Lichtspiele: F***! Der Actionfilm «Safe» besticht nicht durch die Eloquenz der Akteure.

Eine kleine Analyse des im US-Film omnipräsenten «Four-Letter-Word» – anlässlich von Jason Stathams neustem Action-Knaller.

Jason Statham (links) spricht die Faustsprache vorzüglich. (Bild: zvg (RialtoFilm))

Eine kleine Analyse des im US-Film omnipräsenten «Four-Letter-Word» – anlässlich von Jason Stathams neustem Action-Knaller.

Eskimos haben tausendmal so viel Schnee und doch nur dreimal so viele Wörter dafür wie wir, nämlich – drei. Die US-Amerikaner hingegen kennen nur ein einziges: Fuck! Gut, damit meinen sie natürlich nicht Schnee, sondern eigentlich alles – nur selten aber das, was die Bibel tausendfach mit «erkennen» umschreibt. Da das «Fuck» in gewissen Filmen ähnlich häufig wie Schnee bei Eskimos vorkommt, habe ich für Sie versucht, die gefühlten 2300 «Fucks» in «Safe» auseinanderzuhalten:

Das geschwungene «Fuck». Von Männern ausgestossen, heisst es untrüglich: «Das ging aber jetzt schief!», mit dem Zusatz «Und du bist schuld daran!». Bei Frauen sollte man «Fuck» eher mit «Ich wusste, dass das schiefgeht!» übersetzen.
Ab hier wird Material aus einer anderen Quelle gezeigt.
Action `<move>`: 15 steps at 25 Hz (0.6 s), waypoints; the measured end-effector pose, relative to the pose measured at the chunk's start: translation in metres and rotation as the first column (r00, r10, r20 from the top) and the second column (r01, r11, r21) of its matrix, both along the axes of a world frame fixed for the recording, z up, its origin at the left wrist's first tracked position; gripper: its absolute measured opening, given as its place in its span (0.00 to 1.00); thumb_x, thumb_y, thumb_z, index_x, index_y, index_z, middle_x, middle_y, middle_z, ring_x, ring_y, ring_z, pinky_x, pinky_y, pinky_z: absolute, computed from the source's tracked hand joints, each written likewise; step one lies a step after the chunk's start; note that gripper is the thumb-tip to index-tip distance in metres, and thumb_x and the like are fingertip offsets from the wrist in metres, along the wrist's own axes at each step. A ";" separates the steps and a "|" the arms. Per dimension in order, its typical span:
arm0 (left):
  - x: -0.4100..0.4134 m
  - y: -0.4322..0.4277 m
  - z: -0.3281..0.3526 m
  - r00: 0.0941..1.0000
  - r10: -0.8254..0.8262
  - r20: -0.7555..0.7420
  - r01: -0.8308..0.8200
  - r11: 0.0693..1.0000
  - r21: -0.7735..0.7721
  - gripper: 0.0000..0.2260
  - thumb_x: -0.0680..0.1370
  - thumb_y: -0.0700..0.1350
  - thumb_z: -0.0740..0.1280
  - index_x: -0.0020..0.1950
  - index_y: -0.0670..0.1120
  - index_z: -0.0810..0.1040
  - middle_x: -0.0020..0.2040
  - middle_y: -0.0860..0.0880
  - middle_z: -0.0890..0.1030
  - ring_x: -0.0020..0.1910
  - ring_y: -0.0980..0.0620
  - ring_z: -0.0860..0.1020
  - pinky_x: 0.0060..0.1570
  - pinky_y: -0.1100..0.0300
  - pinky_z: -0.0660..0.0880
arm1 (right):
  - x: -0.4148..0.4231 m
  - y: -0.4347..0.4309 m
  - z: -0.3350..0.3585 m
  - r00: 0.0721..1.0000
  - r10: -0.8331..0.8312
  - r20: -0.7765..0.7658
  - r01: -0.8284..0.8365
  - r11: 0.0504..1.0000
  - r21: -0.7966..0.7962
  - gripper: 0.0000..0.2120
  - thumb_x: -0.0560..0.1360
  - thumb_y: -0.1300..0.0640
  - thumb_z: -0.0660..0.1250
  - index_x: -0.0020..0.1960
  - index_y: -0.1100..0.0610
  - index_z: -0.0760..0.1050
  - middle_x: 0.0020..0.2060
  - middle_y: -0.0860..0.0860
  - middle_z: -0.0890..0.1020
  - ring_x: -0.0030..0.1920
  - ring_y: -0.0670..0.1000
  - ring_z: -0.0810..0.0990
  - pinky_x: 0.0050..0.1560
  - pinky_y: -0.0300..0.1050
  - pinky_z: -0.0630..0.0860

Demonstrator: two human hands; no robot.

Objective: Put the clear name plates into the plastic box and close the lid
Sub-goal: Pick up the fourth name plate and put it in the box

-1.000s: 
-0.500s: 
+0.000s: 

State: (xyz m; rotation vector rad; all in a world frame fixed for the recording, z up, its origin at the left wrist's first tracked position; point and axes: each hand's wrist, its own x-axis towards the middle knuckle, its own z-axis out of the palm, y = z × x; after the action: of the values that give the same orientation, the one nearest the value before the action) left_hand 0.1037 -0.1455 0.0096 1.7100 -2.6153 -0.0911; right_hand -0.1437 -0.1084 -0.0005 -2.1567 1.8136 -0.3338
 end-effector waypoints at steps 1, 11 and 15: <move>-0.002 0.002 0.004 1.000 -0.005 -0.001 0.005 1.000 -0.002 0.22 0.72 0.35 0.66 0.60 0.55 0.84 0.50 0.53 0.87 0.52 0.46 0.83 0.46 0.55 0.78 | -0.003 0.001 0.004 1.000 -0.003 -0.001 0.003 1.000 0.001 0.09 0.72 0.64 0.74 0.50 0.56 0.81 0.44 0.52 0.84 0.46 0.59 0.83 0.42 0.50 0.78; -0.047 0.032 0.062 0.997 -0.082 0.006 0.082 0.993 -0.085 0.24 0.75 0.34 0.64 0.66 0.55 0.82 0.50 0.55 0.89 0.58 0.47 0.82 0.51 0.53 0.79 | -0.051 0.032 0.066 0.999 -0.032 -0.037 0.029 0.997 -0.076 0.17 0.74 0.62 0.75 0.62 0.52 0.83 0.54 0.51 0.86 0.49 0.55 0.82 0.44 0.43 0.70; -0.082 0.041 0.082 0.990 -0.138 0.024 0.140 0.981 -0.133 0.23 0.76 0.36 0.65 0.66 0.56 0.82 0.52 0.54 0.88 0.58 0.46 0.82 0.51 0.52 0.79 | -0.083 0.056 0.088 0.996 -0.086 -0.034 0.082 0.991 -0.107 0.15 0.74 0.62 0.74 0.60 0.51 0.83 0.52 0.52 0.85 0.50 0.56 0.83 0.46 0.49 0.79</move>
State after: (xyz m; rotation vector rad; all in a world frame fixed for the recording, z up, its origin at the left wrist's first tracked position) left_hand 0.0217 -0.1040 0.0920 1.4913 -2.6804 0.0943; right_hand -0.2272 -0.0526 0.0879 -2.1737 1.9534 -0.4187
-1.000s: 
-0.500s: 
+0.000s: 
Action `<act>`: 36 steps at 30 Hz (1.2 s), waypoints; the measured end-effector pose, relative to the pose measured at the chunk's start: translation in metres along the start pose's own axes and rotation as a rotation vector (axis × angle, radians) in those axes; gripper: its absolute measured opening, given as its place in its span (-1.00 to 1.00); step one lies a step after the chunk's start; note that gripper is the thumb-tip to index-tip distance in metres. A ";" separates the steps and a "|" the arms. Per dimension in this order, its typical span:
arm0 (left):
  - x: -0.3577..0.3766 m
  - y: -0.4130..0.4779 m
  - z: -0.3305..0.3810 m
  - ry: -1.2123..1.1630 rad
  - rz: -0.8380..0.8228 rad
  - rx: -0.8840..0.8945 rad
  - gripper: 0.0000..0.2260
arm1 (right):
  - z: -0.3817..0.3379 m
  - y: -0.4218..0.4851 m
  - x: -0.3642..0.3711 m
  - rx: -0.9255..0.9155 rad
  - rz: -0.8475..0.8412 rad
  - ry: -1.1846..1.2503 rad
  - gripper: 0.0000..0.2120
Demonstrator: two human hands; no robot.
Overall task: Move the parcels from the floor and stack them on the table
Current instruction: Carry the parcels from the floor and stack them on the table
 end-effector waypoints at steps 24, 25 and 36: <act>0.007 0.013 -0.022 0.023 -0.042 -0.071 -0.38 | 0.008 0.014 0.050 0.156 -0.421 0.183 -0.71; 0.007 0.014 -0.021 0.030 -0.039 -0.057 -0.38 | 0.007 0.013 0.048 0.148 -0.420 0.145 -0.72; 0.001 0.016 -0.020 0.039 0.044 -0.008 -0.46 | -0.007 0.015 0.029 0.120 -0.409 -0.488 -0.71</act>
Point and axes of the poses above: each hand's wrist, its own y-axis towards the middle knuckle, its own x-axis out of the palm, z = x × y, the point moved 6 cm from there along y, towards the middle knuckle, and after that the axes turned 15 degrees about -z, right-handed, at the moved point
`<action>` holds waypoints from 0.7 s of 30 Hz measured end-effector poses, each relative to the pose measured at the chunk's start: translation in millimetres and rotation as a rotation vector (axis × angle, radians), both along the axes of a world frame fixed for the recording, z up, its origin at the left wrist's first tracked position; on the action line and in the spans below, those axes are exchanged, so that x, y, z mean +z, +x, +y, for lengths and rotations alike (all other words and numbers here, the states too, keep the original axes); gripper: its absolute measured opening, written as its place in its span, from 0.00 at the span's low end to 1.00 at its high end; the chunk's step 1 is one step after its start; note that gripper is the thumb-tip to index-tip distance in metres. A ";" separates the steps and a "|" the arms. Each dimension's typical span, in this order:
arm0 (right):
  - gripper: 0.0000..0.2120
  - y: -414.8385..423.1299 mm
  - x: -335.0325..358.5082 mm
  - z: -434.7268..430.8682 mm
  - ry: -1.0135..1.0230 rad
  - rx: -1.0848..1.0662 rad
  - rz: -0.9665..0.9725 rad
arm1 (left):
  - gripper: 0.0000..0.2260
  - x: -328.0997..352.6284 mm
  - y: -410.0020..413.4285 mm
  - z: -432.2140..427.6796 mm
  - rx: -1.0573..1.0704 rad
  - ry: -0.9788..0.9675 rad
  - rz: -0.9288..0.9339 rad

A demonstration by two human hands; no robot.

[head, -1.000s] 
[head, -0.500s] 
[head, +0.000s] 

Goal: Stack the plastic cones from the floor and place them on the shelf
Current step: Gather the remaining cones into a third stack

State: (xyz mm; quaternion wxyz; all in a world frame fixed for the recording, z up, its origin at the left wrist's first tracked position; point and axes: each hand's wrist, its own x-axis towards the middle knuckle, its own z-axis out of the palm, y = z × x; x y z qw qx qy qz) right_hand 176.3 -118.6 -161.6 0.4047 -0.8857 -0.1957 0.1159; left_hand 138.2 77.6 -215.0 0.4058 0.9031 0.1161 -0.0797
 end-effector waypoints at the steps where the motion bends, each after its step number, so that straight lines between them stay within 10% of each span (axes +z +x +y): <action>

Hustet es eine Frau einer Frau zu, heisst es etwa: «Was machen wir hier noch?» Während es unter Männern bedeuten kann: «Lasst es uns geniessen!»

«Fuck» scheint im Amerikanischen fest mit Katastrophe konnotiert. Aber auch Konflikte löst der Amerikaner gerne mit dem einen Wort: Wo die Engländerin früher mit ihrer Platzkarte in der Hand einem unerlaubt auf ihrem Sessel sitzenden Herrn im Kino vielleicht noch wortreich zuhauchte: «Würde der Herr eventuell die Güte haben, mir den Platz zu überlassen?», setzt eine Amerikanerin heute mit der einfachen Frage: «What the fuck?» ihren Anspruch auf den nummerierten Platz geradlinig durch. «Fuck» kann Baffsein ausdrücken ebenso wie Bestürzung, Erstaunen, ja schiere Fassungslosigkeit. Ist nicht das «Fuck» von Jason Statham ein Musterbeispiel für die krasse Erkenntnisnot, in die ein Mann geraten kann, als er eine Knarre im Allerwertesten («Fuck»!) explodieren lässt («Fuck­you!»)?

Womit wir bei der Steigerungsform des «Fuck» angekommen sind, dem «Fuck­you». Es wird im Film sinnstiftend als Gesprächs­eröffnung verwendet, kommt aber auch gerne als Beendigung eines Gedankenaustausches zum Einsatz, wo es, etwas lauter vermeldet, meist kurz vor dem Übergang zur Faustsprache (gemeint ist hier nicht Goethe) zur Anwendung kommt. Auf den Superlativ von «Fuck», das «Fockthemotherfocker», will ich hier nicht eingehen. Es fasst aber gut zusammen, was ich von «Safe» halte.

Sollten Ihnen in dieser Kolumne zu viele «Fucks» vorkommen, lade ich Sie ein — gegen meine eisernen Prinzipien verstossend —, in die deutsch synchronisierte Fassung zu gehen: Dort heisst jedes dritte Wort? Richtig. Nicht Schnee … Gerade eben das richtige Wort für «Safe».